Slow River
- Cover of first edition (hardcover)
- Author: Nicola Griffith
- Cover artist: Daniel Furon and Robert Olding
- Language: English
- Genre: Science fiction
- Publisher: Del Rey Books
- Publication date: 1995
- Publication place: United Kingdom
- Media type: Print (Hardcover & Paperback)
- Pages: 343
- ISBN: 0-345-39165-9
- OCLC: 32013101
- Dewey Decimal: 813/.54 20
- LC Class: PS3557.R48935 S58 1995

= Slow River =

1995 novel by Nicola Griffith

Slow River is a science fiction novel by British writer Nicola Griffith, first published in 1995. It won the Nebula Award for Best Novel and the Lambda Literary Award. The novel received critical praise for its writing and setting, while its use of multiple narrative modes was criticised.

==Summary==

The novel features three narrative strands. The first in the internal chronology tells of Lore Van Oesterling, the scion of a rich and powerful family, being trained for a high-ranking position in its industry of genetically modified bacteria. Lore has to contend with her abusive family members at the same time. In the second, Lore is kidnapped, and her family refuses to ransom her. After an escape attempt, she turns to making a living from sex shows and scamming the wealthy, in the company of a woman, Spanner, who gives her shelter. In the final thread, Lore separates from Spanner and works in a sewage treatment plant, before eventually confronting her family.

==Reception==
The novel was first published in 1995. It won the Nebula Award for Best Novel in 1997, and the Lambda Literary Award in 1996. Kirkus Reviews directed praise at Griffith's setting, writing that her "grim near-future" was convincing. Describing the book as an "explicitly lesbian drama", the review added that Griffith wrote with "skill and charm". Publishers Weekly was critical of the switches between first- and third-person narratives, noting that it was "refreshing at first", but led to increasing confusion: this criticism was echoed by Kirkus. Publishers Weekly added that the viewpoint switches were Griffith's "only miss-step", and that the novel was "exceptionally well-written". The Encyclopedia of Science Fiction wrote that the plot was "humane but at times contorted", and noted the depth in which Griffith explored her fictional near-future setting.

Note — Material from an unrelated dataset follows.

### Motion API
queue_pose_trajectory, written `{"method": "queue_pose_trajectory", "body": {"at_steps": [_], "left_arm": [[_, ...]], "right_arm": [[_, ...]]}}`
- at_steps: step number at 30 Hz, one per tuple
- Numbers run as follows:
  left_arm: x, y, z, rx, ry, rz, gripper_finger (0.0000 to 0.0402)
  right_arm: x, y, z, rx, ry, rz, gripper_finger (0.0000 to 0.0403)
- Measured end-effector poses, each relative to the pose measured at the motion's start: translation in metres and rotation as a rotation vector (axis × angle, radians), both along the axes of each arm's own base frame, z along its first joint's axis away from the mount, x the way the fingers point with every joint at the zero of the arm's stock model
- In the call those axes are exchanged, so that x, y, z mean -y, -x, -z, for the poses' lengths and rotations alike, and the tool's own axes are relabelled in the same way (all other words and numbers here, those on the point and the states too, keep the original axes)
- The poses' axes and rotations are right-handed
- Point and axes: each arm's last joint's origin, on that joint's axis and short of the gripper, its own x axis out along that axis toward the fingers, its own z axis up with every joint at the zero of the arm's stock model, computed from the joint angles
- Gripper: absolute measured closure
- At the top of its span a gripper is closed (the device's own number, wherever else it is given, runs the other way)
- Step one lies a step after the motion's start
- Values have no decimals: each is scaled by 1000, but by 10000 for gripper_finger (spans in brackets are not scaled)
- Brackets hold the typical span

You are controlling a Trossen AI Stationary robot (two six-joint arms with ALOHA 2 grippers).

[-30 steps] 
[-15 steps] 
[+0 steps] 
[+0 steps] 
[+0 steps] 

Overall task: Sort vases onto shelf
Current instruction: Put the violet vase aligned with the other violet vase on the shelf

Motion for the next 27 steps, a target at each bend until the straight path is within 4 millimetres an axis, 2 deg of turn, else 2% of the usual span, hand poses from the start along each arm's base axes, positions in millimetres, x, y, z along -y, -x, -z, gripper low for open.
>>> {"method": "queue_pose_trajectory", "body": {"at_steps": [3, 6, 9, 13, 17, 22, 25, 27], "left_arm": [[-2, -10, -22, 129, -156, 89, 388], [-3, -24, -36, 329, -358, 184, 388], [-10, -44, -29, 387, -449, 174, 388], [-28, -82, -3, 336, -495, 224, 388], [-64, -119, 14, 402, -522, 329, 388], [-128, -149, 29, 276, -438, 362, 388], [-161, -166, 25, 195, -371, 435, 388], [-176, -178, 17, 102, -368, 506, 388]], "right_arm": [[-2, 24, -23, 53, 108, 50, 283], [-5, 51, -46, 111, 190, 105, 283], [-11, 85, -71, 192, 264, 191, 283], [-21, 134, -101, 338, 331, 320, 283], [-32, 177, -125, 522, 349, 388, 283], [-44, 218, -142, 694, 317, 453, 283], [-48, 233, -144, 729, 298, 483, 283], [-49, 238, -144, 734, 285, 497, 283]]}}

Scholar Pia Møller described the book as both a thriller and a romance, and noted that this may have led to it receiving less attention from critics, particularly as Griffith may have "compromised character development for suspense". Møller noted that the book's status as a lesbian romance, in particular, may have led to it being marginalised. She added that the story featured a "sophisticated depiction of environmental management", and praised Griffith for writing a book that made sociological themes accessible to a wide audience.